EXERCISE INSTRUCTIONS
Below are some records; find each line that carries the word "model" and copy it.

───── AVAILABLE RECORDS ─────

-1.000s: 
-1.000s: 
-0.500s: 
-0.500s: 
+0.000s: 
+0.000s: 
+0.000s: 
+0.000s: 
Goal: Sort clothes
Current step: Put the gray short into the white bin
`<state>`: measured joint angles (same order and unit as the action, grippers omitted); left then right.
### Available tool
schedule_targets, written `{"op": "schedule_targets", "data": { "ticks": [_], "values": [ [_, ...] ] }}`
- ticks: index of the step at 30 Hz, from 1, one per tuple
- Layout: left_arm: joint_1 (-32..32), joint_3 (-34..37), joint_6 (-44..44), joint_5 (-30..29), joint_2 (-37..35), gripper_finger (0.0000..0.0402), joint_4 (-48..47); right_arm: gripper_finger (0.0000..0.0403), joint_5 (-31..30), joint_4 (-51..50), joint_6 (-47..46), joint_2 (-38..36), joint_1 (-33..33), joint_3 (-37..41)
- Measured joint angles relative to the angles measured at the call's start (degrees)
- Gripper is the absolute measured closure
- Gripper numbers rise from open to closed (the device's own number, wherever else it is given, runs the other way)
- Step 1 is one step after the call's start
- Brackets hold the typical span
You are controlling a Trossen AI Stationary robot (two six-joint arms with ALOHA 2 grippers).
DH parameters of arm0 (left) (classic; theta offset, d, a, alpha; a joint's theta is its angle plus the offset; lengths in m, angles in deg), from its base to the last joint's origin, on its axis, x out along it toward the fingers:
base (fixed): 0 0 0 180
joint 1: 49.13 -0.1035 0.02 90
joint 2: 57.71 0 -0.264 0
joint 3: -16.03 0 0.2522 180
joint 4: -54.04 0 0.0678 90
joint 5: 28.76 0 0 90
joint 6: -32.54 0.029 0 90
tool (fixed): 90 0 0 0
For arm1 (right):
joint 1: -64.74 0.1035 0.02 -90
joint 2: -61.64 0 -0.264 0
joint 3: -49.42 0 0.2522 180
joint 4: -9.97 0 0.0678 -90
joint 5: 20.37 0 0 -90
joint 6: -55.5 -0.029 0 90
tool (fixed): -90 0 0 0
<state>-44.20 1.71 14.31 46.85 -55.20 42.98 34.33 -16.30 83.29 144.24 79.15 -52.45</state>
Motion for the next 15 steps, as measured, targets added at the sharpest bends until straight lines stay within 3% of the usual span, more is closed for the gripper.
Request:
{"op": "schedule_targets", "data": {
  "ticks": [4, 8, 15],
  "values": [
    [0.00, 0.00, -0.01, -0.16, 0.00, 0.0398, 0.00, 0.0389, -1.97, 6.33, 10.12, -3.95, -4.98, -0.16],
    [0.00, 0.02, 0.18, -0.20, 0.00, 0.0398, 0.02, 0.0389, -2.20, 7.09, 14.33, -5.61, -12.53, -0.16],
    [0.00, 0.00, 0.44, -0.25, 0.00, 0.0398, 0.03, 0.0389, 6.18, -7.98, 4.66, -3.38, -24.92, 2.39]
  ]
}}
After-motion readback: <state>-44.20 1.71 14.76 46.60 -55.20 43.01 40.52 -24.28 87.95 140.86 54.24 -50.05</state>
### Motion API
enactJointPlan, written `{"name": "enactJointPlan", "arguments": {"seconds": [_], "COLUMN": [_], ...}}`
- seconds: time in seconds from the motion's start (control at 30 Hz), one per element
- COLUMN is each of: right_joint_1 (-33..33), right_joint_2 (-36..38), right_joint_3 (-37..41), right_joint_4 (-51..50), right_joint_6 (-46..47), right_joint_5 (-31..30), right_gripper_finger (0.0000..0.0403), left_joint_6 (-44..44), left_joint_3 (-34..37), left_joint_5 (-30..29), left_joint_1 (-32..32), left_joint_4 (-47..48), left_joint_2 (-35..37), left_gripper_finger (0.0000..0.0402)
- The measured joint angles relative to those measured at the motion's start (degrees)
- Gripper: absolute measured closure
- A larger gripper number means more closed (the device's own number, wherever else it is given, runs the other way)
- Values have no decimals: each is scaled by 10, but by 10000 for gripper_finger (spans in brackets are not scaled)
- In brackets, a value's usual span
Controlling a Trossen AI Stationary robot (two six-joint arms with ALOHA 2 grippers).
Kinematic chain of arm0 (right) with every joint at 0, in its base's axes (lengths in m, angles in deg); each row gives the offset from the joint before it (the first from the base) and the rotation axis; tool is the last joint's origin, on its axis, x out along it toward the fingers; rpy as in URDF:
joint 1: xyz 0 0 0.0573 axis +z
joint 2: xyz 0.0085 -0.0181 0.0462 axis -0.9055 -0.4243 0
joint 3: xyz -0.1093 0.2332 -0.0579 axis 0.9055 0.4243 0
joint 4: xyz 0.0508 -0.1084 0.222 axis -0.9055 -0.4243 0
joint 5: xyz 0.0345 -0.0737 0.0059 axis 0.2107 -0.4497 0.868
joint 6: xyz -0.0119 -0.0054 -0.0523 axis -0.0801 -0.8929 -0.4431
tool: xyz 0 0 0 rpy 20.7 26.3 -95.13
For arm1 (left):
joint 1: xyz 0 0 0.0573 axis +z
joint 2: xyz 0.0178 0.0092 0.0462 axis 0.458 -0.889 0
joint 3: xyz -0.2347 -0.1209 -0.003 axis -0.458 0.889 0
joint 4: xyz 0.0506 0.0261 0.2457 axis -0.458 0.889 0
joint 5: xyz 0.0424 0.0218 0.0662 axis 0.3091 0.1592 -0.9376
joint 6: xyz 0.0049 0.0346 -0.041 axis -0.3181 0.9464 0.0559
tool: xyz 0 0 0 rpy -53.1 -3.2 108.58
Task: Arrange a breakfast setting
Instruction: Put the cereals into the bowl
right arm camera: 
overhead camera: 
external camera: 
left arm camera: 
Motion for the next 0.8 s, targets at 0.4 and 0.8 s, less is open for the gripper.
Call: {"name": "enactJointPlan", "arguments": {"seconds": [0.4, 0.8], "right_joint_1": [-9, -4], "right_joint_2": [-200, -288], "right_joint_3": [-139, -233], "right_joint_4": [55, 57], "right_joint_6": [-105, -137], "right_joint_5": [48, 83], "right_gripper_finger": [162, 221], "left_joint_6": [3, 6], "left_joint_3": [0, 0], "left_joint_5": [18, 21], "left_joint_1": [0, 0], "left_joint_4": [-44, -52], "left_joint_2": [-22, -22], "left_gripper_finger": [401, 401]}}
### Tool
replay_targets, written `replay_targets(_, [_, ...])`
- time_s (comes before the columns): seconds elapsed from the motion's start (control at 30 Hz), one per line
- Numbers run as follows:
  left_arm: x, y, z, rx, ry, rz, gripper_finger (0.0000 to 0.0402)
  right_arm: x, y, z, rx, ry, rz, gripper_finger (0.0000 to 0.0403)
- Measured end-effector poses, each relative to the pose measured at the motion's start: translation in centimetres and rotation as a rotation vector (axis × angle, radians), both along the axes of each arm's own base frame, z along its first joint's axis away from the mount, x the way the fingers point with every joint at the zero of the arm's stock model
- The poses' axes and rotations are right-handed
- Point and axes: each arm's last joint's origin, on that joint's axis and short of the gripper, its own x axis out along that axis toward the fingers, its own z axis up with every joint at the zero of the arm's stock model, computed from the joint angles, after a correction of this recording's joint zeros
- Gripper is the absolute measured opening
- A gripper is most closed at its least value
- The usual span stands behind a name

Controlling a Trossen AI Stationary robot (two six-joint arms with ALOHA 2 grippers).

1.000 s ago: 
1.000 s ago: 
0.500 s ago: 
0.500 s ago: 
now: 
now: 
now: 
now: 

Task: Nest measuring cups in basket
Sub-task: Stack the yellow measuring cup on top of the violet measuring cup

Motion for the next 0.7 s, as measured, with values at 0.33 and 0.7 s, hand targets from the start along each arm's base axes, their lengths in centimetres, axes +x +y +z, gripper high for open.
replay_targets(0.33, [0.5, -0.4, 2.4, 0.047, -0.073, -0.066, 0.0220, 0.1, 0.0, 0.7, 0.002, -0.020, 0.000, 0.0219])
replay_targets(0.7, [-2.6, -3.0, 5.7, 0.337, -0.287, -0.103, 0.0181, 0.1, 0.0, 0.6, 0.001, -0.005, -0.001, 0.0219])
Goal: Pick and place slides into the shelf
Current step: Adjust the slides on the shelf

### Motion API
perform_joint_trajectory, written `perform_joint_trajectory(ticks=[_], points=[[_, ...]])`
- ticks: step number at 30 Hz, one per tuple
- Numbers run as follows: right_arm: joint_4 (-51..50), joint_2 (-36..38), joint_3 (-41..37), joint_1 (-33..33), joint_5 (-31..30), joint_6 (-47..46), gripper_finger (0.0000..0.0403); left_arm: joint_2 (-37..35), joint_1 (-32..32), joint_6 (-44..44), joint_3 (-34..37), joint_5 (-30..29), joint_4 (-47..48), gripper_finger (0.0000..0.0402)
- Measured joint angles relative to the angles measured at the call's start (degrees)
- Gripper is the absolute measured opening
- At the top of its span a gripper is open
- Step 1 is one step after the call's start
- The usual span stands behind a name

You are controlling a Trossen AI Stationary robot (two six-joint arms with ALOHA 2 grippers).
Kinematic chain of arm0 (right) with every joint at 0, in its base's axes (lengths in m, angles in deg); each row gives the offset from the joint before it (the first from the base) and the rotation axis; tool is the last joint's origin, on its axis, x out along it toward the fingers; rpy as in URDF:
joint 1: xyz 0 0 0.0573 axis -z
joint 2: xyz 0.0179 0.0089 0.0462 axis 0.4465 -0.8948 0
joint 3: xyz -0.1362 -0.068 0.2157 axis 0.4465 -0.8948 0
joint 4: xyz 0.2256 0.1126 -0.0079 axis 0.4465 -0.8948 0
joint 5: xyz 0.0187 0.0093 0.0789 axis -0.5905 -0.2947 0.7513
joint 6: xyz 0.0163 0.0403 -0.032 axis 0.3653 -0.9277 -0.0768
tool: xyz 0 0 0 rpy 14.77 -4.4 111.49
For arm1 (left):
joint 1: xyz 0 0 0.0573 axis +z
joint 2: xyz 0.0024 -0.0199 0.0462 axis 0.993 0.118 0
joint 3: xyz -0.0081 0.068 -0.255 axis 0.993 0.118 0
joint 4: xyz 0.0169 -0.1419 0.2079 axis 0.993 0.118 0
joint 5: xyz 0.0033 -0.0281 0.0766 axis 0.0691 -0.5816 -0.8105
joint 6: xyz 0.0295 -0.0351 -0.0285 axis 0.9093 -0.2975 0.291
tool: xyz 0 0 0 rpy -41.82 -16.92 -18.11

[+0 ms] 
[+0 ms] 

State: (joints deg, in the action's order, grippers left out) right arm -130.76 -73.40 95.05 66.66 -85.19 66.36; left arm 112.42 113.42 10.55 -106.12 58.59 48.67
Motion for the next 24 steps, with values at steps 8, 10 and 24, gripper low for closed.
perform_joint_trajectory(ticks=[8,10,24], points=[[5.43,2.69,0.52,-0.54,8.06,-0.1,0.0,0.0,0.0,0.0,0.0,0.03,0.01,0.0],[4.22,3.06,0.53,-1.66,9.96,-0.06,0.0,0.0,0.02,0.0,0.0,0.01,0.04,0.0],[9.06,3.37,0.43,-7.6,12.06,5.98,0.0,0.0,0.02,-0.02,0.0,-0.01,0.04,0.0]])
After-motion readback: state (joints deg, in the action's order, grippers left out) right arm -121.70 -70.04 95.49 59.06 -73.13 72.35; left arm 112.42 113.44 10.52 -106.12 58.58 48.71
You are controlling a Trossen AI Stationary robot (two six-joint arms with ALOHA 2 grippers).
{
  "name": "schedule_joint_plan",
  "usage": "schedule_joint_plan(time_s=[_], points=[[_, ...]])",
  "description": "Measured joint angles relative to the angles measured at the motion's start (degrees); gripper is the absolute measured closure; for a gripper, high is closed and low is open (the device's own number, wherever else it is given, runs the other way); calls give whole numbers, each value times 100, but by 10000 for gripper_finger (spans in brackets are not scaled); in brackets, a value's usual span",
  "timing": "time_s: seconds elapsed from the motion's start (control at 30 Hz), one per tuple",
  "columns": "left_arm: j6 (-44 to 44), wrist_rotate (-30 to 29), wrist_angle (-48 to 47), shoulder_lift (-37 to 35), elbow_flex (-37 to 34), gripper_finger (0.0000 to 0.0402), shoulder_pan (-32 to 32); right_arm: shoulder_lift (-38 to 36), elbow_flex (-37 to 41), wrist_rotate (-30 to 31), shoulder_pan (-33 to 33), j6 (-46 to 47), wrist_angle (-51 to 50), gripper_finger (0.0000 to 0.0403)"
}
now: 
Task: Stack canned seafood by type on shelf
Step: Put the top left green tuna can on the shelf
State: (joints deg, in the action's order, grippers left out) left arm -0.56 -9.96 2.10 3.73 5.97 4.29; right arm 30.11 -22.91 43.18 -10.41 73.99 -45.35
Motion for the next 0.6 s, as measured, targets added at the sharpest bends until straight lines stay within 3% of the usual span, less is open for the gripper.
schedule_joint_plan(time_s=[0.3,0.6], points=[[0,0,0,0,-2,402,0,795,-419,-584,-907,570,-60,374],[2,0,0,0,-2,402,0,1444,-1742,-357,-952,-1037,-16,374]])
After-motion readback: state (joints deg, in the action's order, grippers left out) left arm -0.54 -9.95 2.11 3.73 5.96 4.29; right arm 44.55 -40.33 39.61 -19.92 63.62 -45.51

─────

TASK OUTPUT
- Measured end-effector poses, each relative to the pose measured at the motion's start: translation in centimetres and rotation as a rotation vector (axis × angle, radians), both along the axes of each arm's own base frame, z along its first joint's axis away from the mount, x the way the fingers point with every joint at the zero of the arm's stock model
- Point and axes: each arm's last joint's origin, on that joint's axis and short of the gripper, its own x axis out along that axis toward the fingers, its own z axis up with every joint at the zero of the arm's stock model, computed from the joint angles, after a correction of this recording's joint zeros

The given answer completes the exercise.